A Russian court has imposed a punishment on Facebook for failing to remove prohibited content.
For failing to remove unlawful materials, Russian authorities have ordered Facebook and the messaging service Telegram to pay hefty fines.
The action could be part of a broader push by the administration to tighten control over social media sites in the face of political unrest.
Facebook was fined 17 million rubles (£167,000) while Telegram was fined 10 million rubles (£98,000) by a Moscow court.
It was the second time in recent weeks that both companies had been penalized.
On May 25, Facebook was fined 26 million rubles (£255,000) for failing to remove materials that the Russian government deemed illegal.
Telegram was also fined 5 million rubles (£49,000) a month earlier for failing to take down protest calls.
Roskomnadzor, Russia’s official communications agency, began slowing down Twitter earlier this year and threatened it with a suspension for its claimed failure to remove illegal content.
Officials claimed that the platform failed to delete materials that encouraged youngsters to commit suicide as well as information about drugs and child pornography.
The campaign began after Russian officials chastised social media sites for bringing tens of thousands of people to the streets across the country this year to seek the release of jailed Russian opposition leader Alexei Navalny, Putin’s most well-known adversary.

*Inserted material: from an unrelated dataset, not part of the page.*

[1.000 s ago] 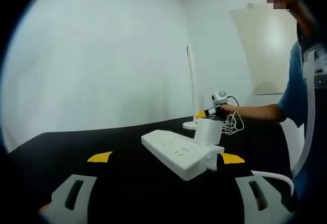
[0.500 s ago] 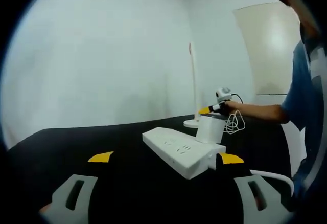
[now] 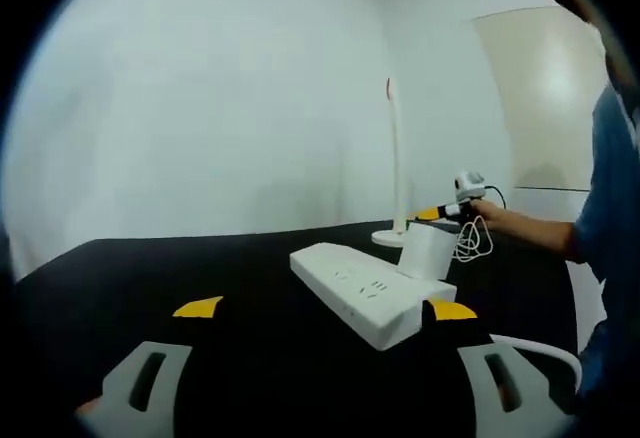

The surge of protests has posed a significant challenge to the Kremlin.
Social media networks, according to officials, failed to delete appeals for youngsters to join the protests. Mr Putin has asked police to step up their efforts to monitor social media platforms and apprehend people who recruit minors to participate in “illegal and unsanctioned street events.”
The Russian government has been working to tighten control over the internet and social media since 2012, when a law was passed authorizing authorities to blacklist and restrict specific online content.
Since then, Russia has imposed a rising number of limitations on messaging applications, websites, and social media platforms.